190 000 ultramarins au RSA

« 190 000 de nos compatriotes ultramarins bénéficient de cette mesure, mais le taux de RSA activité est seulement de 14,6 % outre-mer, contre 36 % en métropole. » C’est la réponse de Roselyne Bachelot, ministre des Solidarités et de la Cohésion sociale, au député UMP réunionnais, René-Paul Victoria, qui voulait connaître le bilan du RSA en Outre-mer depuis qu’il y a été mis en oeuvre au 1er janvier 2011.
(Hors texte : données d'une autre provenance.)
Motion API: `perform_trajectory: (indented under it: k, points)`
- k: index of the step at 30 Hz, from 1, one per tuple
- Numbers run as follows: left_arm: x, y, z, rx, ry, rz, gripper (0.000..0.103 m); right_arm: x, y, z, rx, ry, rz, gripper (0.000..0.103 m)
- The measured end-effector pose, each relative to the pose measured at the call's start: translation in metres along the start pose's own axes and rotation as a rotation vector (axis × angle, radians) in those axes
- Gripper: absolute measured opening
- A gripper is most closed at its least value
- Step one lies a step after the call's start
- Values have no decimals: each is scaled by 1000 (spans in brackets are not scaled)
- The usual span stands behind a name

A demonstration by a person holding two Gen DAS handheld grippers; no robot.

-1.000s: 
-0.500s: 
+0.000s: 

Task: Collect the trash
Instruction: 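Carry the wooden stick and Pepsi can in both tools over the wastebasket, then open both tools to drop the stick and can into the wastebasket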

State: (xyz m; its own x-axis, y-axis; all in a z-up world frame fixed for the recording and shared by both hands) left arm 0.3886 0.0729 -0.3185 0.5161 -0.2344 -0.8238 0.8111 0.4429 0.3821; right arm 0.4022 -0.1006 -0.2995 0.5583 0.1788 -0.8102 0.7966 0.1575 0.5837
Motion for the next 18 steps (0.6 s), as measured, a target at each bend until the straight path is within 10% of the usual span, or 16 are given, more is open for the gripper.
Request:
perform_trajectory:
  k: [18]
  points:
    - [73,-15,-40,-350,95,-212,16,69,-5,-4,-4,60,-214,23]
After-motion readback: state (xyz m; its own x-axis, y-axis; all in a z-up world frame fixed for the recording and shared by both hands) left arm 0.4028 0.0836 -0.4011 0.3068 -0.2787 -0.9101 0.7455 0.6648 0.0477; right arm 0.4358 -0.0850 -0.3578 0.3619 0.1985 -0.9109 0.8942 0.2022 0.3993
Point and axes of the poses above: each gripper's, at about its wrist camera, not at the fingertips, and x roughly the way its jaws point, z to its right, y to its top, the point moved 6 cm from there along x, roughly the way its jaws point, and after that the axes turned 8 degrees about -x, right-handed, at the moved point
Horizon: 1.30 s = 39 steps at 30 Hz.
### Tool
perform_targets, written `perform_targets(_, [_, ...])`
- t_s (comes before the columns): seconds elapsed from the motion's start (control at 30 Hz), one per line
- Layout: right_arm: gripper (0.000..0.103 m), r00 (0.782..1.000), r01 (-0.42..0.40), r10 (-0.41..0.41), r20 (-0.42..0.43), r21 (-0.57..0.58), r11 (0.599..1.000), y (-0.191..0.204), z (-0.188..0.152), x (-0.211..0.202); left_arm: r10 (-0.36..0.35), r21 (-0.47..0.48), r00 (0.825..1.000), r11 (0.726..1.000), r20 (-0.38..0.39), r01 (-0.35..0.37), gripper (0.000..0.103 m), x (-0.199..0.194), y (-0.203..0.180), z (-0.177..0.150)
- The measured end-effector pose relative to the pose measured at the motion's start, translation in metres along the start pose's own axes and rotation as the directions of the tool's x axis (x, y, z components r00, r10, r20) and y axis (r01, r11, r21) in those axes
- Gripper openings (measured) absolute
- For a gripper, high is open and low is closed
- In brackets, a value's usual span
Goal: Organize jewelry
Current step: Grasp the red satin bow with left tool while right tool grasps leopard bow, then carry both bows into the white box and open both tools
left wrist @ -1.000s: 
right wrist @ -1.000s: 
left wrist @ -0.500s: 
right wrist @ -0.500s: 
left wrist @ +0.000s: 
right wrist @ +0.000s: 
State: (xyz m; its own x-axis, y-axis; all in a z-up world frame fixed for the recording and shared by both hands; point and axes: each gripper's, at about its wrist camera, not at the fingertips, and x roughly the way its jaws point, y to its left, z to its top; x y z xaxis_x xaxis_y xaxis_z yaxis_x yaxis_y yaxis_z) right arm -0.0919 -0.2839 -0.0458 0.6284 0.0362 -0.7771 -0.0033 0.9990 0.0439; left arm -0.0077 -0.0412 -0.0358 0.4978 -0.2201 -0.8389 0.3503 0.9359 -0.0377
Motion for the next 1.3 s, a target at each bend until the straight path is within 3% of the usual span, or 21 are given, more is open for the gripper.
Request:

Et pour anticiper sur une question relative à ce ratio de 14.6 % d’actifs, la ministre a présenté « un nouveau contrat unique d’insertion de sept heures par semaine, destiné aux publics les plus durablement exclus de l’emploi et qui ne peuvent bénéficier d’emblée d’un contrat de vingt heures ». « Ce contrat, a précisé Mme Bachelot, n’est en aucun cas une contrepartie – leurs bénéficiaires seront bien évidemment payés au SMIC en plus de leur RSA – ni une coercition. » Au nombre de 10 000, ces contrats s’ajouteront aux 90 000 contrats aidés déjà mis en œuvre à destination du public RSA ; 3 M€ y seront consacrés.